C’est difficile de parler au passé de quelqu’un qui vous a voué respect et admiration tout le temps. Oui, j’ai les doigts lourds, à l’idée de rédiger des mots à l’endroit de Mme Imane Rayess, la veuve de Nady Rayess, tous deux mes patrons.
D’abord Nady Rayess qui, après l’obtention d’un prix sectoriel aux Ébony, le prix qui consacre les meilleurs journalistes de Côte d’Ivoire, m’a félicitée et encouragée à continuer sur cette lancée de l’excellence.
Des encouragements et conseils qui m’ont assez galvanisé au point de me permettre de décrocher le super Ébony en 2011.
C’est la première fois que le Groupe Olympe, singulièrement L’inter, remportait le super Ébony, raison de la grande joie de Nady Rayess.
Très fier de cette distinction, il a fait de moi cheffe du service ÉCONOMIE du journal L’inter.
Sa joie aura été de courte durée, puisque le 2 janvier 2012, Nady Rayess a été arraché à l’affection de sa famille biologique et de sa famille professionnelle.
Depuis cette date, sa veuve, Imane Rayess, prend les choses en mains.
À la rédaction, chaque fois que cette veuve éplorée me voyait, je Lui rappelais le souvenir de son époux.
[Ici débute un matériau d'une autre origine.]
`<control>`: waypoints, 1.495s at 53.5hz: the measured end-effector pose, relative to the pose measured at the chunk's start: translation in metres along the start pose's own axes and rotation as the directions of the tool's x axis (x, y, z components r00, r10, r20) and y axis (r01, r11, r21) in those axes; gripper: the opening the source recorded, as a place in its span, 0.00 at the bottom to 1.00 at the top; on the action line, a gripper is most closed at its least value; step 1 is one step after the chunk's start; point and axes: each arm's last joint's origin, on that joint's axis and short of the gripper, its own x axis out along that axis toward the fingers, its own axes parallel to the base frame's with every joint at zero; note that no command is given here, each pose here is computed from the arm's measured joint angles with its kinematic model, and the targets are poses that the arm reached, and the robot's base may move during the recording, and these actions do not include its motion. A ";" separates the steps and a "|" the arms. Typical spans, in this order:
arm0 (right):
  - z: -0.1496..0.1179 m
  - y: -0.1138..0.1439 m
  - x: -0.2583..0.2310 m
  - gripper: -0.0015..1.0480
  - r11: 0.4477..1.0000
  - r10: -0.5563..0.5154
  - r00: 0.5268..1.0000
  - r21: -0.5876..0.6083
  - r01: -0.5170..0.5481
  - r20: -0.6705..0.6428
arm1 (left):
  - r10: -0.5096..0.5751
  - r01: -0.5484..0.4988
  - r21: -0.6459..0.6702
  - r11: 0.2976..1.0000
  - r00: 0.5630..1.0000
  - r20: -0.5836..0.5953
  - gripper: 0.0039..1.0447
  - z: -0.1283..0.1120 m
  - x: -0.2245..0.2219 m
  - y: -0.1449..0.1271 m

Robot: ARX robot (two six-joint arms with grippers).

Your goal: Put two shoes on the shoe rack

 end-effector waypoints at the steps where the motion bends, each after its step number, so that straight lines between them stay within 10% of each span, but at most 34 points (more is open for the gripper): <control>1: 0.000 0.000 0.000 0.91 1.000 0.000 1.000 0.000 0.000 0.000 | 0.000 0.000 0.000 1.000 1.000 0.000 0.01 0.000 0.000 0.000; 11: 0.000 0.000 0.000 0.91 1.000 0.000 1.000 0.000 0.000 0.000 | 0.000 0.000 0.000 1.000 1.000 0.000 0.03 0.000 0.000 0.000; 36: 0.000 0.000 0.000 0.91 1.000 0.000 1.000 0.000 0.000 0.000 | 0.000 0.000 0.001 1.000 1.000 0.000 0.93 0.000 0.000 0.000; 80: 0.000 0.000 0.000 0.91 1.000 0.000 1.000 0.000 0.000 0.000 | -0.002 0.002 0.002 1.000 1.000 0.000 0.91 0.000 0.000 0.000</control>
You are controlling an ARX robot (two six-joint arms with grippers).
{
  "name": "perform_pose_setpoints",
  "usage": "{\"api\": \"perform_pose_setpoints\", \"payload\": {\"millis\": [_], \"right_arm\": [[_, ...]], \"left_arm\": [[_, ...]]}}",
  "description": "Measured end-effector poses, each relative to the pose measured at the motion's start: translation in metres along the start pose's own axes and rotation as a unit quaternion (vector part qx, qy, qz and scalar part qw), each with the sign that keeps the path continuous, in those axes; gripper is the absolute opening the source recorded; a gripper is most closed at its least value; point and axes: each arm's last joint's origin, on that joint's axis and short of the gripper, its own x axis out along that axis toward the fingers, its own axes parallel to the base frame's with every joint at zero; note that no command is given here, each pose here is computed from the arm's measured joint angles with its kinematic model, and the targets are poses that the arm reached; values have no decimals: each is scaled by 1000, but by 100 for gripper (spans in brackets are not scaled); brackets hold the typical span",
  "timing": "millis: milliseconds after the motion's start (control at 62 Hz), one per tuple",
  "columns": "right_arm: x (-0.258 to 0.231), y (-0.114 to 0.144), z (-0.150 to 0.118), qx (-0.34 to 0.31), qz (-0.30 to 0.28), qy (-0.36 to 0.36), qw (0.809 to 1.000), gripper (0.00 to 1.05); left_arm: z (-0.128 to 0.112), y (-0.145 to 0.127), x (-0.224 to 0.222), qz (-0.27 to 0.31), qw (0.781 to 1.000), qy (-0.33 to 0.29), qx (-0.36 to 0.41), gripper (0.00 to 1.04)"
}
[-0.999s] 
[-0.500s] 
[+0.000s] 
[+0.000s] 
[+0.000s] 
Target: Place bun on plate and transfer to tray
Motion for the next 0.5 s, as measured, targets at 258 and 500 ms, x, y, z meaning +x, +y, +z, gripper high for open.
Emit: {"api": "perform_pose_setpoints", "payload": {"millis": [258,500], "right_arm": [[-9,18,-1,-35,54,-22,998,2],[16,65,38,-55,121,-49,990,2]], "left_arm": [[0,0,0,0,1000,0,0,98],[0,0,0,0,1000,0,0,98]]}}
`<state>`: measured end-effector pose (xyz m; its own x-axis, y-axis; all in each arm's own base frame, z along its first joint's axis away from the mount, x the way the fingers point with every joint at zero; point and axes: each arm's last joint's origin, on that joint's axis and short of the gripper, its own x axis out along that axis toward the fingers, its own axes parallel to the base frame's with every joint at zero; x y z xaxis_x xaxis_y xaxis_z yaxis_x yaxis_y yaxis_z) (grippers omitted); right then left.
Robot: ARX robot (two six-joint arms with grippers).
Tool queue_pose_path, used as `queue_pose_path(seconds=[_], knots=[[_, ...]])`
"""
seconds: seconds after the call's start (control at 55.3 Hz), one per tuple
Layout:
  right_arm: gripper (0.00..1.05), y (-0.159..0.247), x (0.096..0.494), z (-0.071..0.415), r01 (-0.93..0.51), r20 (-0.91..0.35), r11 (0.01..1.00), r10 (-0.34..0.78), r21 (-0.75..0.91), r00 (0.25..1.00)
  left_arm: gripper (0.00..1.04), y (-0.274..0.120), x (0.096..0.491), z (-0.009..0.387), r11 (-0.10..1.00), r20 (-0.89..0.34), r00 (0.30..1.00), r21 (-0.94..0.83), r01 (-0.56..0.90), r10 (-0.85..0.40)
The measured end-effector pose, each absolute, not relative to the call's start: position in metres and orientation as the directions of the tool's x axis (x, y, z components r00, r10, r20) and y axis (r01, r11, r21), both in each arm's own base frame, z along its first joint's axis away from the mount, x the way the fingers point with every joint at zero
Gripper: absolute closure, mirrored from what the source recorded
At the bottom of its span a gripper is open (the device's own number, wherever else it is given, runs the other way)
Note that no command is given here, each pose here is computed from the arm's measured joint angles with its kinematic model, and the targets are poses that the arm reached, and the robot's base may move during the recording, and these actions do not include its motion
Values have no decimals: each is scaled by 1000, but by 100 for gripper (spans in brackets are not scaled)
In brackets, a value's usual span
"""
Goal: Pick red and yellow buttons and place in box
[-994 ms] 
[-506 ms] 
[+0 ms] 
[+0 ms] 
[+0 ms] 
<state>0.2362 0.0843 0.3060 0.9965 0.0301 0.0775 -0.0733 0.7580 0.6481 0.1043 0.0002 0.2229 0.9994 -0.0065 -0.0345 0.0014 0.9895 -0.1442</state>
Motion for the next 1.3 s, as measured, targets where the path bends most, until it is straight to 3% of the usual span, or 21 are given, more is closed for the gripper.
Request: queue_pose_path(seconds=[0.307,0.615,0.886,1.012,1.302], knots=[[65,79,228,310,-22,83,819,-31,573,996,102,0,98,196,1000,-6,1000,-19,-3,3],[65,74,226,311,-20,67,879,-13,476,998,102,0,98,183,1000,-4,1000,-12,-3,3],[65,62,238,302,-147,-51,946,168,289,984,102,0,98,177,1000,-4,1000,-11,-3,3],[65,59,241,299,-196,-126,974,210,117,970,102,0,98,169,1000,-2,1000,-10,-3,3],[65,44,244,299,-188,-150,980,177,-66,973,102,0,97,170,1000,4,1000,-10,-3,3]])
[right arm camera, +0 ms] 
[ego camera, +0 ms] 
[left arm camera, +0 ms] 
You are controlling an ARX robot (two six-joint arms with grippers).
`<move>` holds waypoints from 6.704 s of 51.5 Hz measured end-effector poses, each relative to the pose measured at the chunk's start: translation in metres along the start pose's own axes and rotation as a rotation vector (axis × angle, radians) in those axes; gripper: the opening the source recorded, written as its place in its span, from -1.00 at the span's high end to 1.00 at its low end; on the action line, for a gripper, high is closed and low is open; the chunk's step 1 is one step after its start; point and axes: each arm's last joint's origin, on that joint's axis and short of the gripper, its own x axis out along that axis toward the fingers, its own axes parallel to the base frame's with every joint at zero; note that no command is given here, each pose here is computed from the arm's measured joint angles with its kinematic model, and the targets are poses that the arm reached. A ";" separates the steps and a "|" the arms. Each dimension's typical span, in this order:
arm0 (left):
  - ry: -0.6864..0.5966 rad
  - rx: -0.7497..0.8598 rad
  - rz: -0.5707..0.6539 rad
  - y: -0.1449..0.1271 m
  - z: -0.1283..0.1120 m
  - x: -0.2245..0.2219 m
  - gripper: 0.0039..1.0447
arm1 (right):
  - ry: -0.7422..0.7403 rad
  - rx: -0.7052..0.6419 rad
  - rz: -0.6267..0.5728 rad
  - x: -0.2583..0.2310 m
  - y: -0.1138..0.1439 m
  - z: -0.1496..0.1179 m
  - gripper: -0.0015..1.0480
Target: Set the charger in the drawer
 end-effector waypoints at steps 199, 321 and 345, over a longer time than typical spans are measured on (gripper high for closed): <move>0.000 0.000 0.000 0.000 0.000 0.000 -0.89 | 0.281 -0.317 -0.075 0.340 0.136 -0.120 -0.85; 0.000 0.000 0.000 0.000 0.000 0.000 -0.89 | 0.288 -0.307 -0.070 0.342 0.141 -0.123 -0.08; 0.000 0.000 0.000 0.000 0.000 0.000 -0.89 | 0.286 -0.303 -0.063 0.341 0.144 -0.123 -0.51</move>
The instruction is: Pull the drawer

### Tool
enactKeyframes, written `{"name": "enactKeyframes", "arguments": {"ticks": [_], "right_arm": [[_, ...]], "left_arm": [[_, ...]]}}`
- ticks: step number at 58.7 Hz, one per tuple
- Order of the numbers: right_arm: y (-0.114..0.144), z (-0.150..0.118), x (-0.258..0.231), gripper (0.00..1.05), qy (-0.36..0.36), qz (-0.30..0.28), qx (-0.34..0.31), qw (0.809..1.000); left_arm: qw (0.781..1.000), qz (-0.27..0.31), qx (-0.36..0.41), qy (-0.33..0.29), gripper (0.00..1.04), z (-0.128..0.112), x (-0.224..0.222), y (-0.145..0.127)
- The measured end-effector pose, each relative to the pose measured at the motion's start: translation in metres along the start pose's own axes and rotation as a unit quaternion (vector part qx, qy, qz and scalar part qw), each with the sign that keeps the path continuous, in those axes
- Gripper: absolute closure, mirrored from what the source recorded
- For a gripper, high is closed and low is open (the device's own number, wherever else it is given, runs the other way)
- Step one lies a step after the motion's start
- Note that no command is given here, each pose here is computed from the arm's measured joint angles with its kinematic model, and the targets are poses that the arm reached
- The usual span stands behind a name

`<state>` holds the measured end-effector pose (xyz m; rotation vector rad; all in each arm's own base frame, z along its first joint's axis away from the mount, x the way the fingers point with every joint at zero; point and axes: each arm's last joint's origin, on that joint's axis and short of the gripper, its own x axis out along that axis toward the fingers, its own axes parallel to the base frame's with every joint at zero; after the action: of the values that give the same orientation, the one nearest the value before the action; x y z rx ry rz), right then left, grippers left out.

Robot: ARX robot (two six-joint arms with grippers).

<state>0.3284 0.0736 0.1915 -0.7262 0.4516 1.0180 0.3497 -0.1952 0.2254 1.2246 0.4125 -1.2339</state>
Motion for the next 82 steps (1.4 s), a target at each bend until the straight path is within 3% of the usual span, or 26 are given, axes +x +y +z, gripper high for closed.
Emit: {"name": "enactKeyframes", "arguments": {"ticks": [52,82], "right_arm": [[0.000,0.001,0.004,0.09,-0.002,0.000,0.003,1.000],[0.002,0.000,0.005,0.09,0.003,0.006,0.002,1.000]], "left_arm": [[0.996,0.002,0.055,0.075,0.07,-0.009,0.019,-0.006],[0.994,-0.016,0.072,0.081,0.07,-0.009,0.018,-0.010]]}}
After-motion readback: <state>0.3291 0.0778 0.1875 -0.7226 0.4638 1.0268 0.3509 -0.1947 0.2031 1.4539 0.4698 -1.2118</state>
Je recevais d’elle des mots d’affection: «Irène, tu es ma préférée. Tu as rendu mon mari heureux, grâce à ton prix. Il garde un souvenir merveilleux du Groupe Olympe», ne cessait pas de dire Imane Rayess chaque fois qu’elle me rencontrait à la rédaction.
Je me souviens comme si c’était hier, à la veille de mon voyage sur les États-Unis, elle m’a fait appeler au bureau de sa secrétaire personnelle pour me donner la somme de 50 dollars pour l’achat d’un manteau. Voilà la question qu’elle m’a posé avant de me remettre l’argent: «Irène, est-ce que tu as un manteau, parce qu’il fait très froid en cette période de l’année. Prends cette somme pour t’acheter un manteau, afin de lutter contre le froid».
N’est-ce pas un cœur sensible qui peut penser à votre bien-être et mieux-être, en toute situation? Imane Rayess avait un cœur d’or.
Comme n’importe quelle personne, Imane Rayess connaissait aussi la solitude. C’est une femme qui avait aussi souvent envie de parler, de s’ouvrir aux autres. Cette facette de Imane Rayess, je l’ai aussi expérimentée.
Un matin, il était à peine 7 heures du matin, lorsqu’elle est arrivée au bureau. Je sortais de la salle du petit-déjeuner, lorsque je suis tombée à pic sur elle, dans le couloir des bureaux de L’inter. Elle m’a posé cette question: «Irène, ta réunion de rédaction commence à 8 heures? Est-ce que tu peux venir à mon bureau?». Très rapidement, je cours à son bureau. Je me retrouve devant une femme qui s’ouvre comme un livre à moi. Je découvre là, une autre facette de ma patronne. Oui, Mme Imane Rayess avait aussi besoin de parler aux autres. Ce jour-là, ma patronne m’a parlé de son enfance qui n’a pas toujours été facile. Elle m’a même fait cette révélation : « Je suis issue d’une famille modeste, mais mon mari a fait de moi une reine ».
Imane, tu as été une reine déterminée à assurer la pérennité du Royaume laissé par ton défunt mari. Tu t’es battue comme tu pouvais pour préserver des milliers d’emplois.
Tu as eu des moments de faiblesse, tu as connu des difficultés, tu as souvent trébuché.
A bout de souffle, tu as été obligée de te résigner face à certaines situations.
Le 17 avril 2022, jour de la résurrection du Christ, tu as choisi de vivre ta Pâques en restant au tombeau. Que dis-je ? A peine au tombeau, tu es ressuscitée avec le Christ, ce même Dimanche 17 avril 2022, consacrant la célébration de la Pâques.
Ce vendredi 22 avril 2022, après la levée de corps à Ivosep de treichville, le car de transport qui devait nous envoyé au cimetière de Williamsville pour ton enterrement a refusé de démarrer. Tout simplement parce que tu ne t’y trouve pas.
Je resterai toujours dans le couloir d’Olympe Média à attendre que tu apparaisses pour me dire que je te rappelle le merveilleux souvenir de ton mari.
ADIEU, Imane Rayess.
Que DIEU t’accorde une place de choix dans son paradis céleste.